ПРОЩАЙ, И ЕСЛИ НАВСЕГДА, ТО НАВСЕГДА ПРОЩАЙ
Мы возвращались в Москву на грузовике величковской экспедиции, сидя в кузове вместе со стайкой студенток-археологинь. Ольга смело задрала ноги во вьетнамках, упираясь в кабину. Девчонки не смели ей подражать. Американка во вьетнамках – каково?
Дрянная машина сломалась в пути, мы с Ольгой решили не ждать, пока её починят, – ведь экспедиция-то не наша. Голоснули, остановили самосвал. Шофёр посадил её в кабину, а меня отправил в кузов. Извинился:
– В кабину третьего взять не могу, ГАИ остановит. В кузове тоже нельзя – самосвал... Так что вы не высовывайтесь.
И мы покатили. Кузов был пуст, лишь строительная пыль никак не могла покинуть грузовик, дико летая вокруг меня, забивалась в волосы, в уши, в глаза. Пришлось высунуться. Мы мчались по Киевскому шоссе, приближаясь к Москве. Берёзовые рощи, сосновые боры стеной стояли по сторонам отлично разлинованной, классной дороги. И вдруг – видение: из леса вышел коренастый бородач с молодой женщиной. Белая кепка сидела на его ещё тёмной кудрявой голове, лицо оживлённо улыбалось. Мелькнул – и нет. Но я его узнал. То был Шварцман, великий мастер иератического искусства. Прощайте, Михаил Матвеевич! Я взмахнул рукой, да куда там! Он и не заметил.
Хотя и предстояло ещё неопределённо долгое ожидание, началась уже пора прощаний. Сергей, мой двоюродный брат, зазвал к себе посидеть, поговорить по-родственному, – он снимал дачу в Архангельском. Надо было уважить хорошего человека, и Ольга со вздохом согласилась. Мы не гуляли по барским аллеям, сидели на веранде за клеёнчатым столом, а Сергей повторял многократно:
– Брат, мы ведь с тобой никогда не увидимся. Никогда!

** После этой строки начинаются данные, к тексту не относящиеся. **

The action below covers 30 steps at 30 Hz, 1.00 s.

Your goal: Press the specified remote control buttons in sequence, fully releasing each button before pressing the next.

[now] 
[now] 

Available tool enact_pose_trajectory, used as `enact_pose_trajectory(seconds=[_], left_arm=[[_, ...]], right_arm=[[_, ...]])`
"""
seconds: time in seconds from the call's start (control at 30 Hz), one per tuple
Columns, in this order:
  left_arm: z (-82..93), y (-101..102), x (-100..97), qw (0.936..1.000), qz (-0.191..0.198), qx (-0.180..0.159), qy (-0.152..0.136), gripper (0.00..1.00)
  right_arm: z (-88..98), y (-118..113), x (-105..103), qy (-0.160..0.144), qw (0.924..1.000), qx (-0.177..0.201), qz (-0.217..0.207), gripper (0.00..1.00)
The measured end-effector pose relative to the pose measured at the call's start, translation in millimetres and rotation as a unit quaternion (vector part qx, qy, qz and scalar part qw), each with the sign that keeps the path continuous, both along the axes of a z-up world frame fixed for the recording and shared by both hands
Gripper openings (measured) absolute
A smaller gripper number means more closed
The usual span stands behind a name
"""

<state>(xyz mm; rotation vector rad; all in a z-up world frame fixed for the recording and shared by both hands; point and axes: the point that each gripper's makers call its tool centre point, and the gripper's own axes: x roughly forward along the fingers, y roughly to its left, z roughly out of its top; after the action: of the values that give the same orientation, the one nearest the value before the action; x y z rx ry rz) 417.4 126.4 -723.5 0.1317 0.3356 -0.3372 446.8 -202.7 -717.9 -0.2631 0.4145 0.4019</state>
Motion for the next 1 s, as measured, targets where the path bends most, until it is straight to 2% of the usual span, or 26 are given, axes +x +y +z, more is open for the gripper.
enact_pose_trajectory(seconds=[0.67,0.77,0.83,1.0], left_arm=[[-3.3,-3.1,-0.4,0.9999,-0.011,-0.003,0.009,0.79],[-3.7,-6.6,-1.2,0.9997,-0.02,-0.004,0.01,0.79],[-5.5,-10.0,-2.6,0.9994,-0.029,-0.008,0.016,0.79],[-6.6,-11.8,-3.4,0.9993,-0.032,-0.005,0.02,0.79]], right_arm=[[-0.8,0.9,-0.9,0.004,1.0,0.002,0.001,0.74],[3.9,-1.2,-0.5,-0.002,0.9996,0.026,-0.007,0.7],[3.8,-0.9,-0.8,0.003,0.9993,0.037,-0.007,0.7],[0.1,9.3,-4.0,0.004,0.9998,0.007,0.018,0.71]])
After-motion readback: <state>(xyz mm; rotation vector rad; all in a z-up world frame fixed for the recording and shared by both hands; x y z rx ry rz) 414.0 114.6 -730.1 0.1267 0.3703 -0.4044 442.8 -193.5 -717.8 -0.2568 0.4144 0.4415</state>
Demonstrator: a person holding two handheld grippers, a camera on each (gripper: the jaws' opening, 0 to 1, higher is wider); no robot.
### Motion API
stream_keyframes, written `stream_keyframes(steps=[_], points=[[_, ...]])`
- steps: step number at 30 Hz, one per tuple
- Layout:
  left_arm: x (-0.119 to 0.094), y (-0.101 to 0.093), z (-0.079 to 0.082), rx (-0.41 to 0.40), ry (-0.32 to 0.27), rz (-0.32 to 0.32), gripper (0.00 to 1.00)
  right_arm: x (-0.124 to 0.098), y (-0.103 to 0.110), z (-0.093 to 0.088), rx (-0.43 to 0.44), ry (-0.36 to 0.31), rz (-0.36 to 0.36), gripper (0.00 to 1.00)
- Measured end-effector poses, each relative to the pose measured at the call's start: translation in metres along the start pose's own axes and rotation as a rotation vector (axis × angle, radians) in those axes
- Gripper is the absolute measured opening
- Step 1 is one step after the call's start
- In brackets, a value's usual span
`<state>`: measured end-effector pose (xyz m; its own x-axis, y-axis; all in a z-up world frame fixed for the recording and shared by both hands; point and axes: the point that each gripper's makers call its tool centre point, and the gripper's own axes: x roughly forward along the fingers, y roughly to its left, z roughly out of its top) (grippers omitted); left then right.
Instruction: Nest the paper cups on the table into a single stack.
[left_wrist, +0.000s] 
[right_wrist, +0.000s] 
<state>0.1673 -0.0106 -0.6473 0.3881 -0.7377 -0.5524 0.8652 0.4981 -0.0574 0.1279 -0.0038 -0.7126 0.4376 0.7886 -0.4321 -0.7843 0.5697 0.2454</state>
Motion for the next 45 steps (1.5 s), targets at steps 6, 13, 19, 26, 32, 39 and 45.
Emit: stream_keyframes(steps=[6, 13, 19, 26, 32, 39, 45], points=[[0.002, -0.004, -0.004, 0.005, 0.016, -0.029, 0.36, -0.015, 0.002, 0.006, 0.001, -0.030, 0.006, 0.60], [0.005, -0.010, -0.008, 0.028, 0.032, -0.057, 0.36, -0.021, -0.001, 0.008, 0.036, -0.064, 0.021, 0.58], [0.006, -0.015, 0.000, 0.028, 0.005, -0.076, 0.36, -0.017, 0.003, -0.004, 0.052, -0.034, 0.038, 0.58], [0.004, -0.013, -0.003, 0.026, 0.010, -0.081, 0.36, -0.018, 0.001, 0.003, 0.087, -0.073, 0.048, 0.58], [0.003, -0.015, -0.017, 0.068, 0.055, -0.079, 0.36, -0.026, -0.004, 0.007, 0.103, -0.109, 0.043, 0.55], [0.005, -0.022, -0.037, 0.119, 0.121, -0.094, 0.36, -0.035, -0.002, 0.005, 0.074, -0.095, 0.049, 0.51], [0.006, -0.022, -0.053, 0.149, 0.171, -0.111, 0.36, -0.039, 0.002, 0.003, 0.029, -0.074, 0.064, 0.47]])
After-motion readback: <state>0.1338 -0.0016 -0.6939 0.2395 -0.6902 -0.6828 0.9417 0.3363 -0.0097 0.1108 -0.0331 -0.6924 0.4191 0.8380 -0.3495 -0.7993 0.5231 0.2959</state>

Да, детство наше прошло вместе, и теплота в отношениях оставалась. Но, разъехавшись по разным городам, виделись мы от случая к случаю. Похоже, что его удручало само это слово «никогда»...
– И ведь он прав. Никогда, – сказал я Ольге, когда закончился этот тягостный вечер. – Nevermore.
– Никогда не говори «никогда», – ответила она. – Есть у нас такая поговорка: Never say never.
Она-то и оказалась права. В августе 1987-го Сергея с женой пустили в Чехословакию, тогда ещё социалистическую. Ольга копала тогда в Моравии, но приехала в Прагу, чтобы встретить меня, прибывавшего туда поездом через Францию-Германию-Австрию. В условленное время мы встретились с Сергеем на Карловом мосту.
– Ну что, брат, куда девалось твоё «никогда»?
– Эх, брат! – только и сказал он, стискивая меня в объятиях.
Но, чтоб дожить до таких чудес и до подобных встреч, надо было сперва распрощаться. И вот я опять в Шереметьево-2, где повторяется та же сцена у балкона, откуда Ольга посылает мне прощальный взгляд. Нет, не «прощай» – до свиданья в Нью-Йорке!
Однако недели тянулись за неделями, а ОВИР безмолствовал. Меня поддерживали встречи в доме Иофе, с ними я делился своими тревогами; еженедельные обеды у них действовали успокаивающе. Веня был убеждён, что меня теперь выпустят, а я его прогнозам доверял – они были не только аналитическими и рассудочными. Однажды я сказал ему, что мне приснилась церковь.
– Перемена участи, – сказал он уверенно. – В лагере такой сон означал: либо на тот свет, либо на свободу. Ну а твоём случае я надеюсь на второе.
В этом втором случае предупреждал он меня относительно Бродского. Мол, профессиональный круг узок, дороги могут пересекаться.